An area dividing unit 300 for dividing the input document into areas;
An attribute information giving unit 301 for giving attribute information to the divided area;
A character recognition unit 302 for obtaining character information for a character region;
A hierarchization level calculation unit 303 that calculates a hierarchization level when grouping the objects;
An object identifier generating unit 304 that integrates the objects into groups having the same caption at the hierarchical level and generates an individual identifier for each group;
A metadata extraction unit 305 extracts metadata associated with the object by detecting a caption associated with the object from the input document, and associates the identifier for the object with the metadata and stores the metadata in a storage area.
An image processing apparatus comprising:

The image processing apparatus according to claim 1, wherein the hierarchized level calculation unit 303 can automatically calculate a level for grouping objects according to a data size of the input document.

The image processing apparatus according to claim 1, wherein the hierarchized level calculation unit 303 can change the level at which the objects are grouped in a stepwise manner in accordance with a user setting.

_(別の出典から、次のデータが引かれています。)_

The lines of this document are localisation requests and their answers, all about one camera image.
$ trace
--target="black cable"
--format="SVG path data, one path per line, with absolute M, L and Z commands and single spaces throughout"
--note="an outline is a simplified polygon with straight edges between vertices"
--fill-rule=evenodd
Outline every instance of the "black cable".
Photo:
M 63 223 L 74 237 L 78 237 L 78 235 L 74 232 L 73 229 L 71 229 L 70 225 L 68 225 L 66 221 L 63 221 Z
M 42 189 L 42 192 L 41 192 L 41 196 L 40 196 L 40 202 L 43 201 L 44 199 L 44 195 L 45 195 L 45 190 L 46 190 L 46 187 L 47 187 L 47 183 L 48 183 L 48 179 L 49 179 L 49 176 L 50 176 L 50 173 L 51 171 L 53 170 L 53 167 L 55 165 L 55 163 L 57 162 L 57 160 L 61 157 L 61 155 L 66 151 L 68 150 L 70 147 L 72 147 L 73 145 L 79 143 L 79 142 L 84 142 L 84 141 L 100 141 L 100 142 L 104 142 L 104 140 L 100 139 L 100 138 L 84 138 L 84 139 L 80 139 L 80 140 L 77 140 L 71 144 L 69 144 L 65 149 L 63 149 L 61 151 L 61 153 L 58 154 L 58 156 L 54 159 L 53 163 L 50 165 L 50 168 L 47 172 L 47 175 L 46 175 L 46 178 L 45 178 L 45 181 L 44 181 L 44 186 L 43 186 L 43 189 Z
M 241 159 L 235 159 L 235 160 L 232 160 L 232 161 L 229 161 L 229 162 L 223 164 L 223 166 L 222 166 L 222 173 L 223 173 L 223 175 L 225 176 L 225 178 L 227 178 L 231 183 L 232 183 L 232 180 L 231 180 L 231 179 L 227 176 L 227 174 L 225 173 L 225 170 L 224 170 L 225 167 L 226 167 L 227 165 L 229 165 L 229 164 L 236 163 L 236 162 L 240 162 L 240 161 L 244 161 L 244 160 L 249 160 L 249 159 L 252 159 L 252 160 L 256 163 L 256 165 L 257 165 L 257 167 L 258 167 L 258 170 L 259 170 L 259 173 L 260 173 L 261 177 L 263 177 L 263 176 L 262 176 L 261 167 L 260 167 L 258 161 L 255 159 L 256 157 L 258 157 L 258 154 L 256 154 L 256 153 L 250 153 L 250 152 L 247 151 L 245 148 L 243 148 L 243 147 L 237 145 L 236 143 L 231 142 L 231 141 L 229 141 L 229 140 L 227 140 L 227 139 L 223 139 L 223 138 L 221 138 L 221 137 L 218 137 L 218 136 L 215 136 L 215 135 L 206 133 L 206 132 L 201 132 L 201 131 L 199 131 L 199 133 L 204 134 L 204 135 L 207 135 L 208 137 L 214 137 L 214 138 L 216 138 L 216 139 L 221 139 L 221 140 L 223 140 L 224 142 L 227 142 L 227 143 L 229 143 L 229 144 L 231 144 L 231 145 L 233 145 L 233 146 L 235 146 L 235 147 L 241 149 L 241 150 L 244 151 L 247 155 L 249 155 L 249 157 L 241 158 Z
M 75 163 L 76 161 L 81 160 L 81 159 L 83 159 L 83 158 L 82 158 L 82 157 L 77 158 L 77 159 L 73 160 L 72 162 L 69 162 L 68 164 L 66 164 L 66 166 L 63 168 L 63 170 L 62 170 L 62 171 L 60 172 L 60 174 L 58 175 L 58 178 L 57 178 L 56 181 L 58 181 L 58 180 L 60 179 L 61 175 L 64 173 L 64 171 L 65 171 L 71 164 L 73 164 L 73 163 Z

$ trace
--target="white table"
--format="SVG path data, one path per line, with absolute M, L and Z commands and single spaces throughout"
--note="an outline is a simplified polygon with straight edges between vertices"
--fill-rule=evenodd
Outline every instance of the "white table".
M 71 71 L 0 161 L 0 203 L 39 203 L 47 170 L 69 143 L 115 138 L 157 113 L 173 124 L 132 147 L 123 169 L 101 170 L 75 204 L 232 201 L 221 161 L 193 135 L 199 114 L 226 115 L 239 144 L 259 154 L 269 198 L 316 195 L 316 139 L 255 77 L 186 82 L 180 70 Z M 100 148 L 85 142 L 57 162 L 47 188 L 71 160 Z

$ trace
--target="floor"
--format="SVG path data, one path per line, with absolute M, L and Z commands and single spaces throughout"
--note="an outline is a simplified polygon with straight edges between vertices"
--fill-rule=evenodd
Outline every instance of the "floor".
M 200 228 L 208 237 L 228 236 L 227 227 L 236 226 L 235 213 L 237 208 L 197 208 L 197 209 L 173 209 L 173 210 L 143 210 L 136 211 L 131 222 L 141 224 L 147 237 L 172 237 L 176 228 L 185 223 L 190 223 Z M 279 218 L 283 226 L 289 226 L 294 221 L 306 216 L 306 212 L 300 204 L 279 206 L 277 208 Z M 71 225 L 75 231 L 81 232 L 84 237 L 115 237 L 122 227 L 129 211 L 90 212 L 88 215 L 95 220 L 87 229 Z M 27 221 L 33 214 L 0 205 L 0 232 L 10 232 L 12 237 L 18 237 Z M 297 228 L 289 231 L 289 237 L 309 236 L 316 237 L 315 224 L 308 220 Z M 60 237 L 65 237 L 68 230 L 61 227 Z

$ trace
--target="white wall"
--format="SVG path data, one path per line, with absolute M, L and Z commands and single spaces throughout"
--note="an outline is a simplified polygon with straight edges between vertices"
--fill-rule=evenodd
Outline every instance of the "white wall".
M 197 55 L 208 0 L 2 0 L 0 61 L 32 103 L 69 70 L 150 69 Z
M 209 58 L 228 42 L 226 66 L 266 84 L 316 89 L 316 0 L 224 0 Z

Based on the caption information attached to the object or the logical structure of the chapter or section, the anchor identifier generation unit 304 selects an object including the same or similar expression at the hierarchization level determined by the hierarchization level calculation unit 303. The image processing apparatus according to any one of claims 1 to 3, wherein the image processing apparatus recognizes the same group and assigns a unique identifier to each group.

The attribute information analysis unit 301 assigns any of the attributes of chapter, section, text, and caption to the character area, and any of the table, photograph, drawing, and line drawing for the object area other than the character. The image processing apparatus according to claim 1, wherein the attribute is assigned.

The metadata extraction unit 305 searches the text for a sentence or keyword that includes the same or similar expression as the caption attached to the object, and assigns the sentence as metadata to the object. Image processing device.